- The problem -
Up to and including the line that contains "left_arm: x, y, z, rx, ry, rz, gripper", write out each line of the material from its first line, exactly.

- Information -
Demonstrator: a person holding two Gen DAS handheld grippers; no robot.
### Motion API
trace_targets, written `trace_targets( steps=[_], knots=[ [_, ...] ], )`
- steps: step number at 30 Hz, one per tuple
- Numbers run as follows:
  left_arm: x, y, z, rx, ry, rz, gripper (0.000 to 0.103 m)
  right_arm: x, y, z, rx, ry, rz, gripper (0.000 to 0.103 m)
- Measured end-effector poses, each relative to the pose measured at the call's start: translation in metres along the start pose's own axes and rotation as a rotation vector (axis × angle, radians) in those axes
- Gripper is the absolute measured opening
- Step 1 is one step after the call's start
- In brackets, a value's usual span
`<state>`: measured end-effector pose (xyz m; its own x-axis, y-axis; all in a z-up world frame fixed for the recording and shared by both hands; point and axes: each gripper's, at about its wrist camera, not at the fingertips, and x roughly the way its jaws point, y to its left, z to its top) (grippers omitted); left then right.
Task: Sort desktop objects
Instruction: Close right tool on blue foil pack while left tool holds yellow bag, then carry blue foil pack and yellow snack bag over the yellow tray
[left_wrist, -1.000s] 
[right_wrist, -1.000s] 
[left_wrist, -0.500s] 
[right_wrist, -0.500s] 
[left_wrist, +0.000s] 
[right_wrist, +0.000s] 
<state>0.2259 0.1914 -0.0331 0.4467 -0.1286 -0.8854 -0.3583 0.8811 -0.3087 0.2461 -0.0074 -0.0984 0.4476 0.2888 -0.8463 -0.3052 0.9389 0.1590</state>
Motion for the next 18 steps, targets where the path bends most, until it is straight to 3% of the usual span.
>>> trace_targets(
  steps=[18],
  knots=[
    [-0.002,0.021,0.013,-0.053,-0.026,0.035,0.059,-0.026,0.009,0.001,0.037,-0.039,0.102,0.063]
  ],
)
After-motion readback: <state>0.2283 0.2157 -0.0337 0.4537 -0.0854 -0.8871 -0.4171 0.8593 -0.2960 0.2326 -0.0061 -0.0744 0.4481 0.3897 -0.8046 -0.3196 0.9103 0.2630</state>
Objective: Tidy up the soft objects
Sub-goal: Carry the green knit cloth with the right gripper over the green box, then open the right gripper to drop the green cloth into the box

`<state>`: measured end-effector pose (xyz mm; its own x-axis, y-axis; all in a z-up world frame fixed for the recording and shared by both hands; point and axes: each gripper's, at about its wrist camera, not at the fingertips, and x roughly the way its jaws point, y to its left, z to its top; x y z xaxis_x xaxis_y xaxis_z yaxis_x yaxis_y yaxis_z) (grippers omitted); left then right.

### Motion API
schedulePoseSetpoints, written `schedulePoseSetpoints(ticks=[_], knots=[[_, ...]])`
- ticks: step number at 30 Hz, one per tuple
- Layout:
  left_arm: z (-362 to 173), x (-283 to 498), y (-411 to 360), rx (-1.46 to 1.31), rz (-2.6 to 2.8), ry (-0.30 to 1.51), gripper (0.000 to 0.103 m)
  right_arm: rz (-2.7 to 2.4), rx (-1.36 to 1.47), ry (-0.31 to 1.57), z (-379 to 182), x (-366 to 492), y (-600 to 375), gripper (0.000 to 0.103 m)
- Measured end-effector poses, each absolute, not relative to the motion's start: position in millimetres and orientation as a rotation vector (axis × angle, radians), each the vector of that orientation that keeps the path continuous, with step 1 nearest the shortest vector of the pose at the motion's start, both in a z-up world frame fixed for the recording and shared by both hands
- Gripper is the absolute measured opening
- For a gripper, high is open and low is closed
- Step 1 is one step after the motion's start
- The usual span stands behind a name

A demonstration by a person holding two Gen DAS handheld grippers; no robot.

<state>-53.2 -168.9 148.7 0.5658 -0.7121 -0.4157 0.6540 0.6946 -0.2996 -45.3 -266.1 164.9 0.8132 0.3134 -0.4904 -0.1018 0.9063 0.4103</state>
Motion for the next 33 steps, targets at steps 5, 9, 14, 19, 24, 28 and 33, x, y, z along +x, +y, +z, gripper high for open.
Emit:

- Result -
Demonstrator: a person holding two Gen DAS handheld grippers; no robot.
### Motion API
trace_targets, written `trace_targets( steps=[_], knots=[ [_, ...] ], )`
- steps: step number at 30 Hz, one per tuple
- Numbers run as follows:
  left_arm: x, y, z, rx, ry, rz, gripper (0.000 to 0.103 m)

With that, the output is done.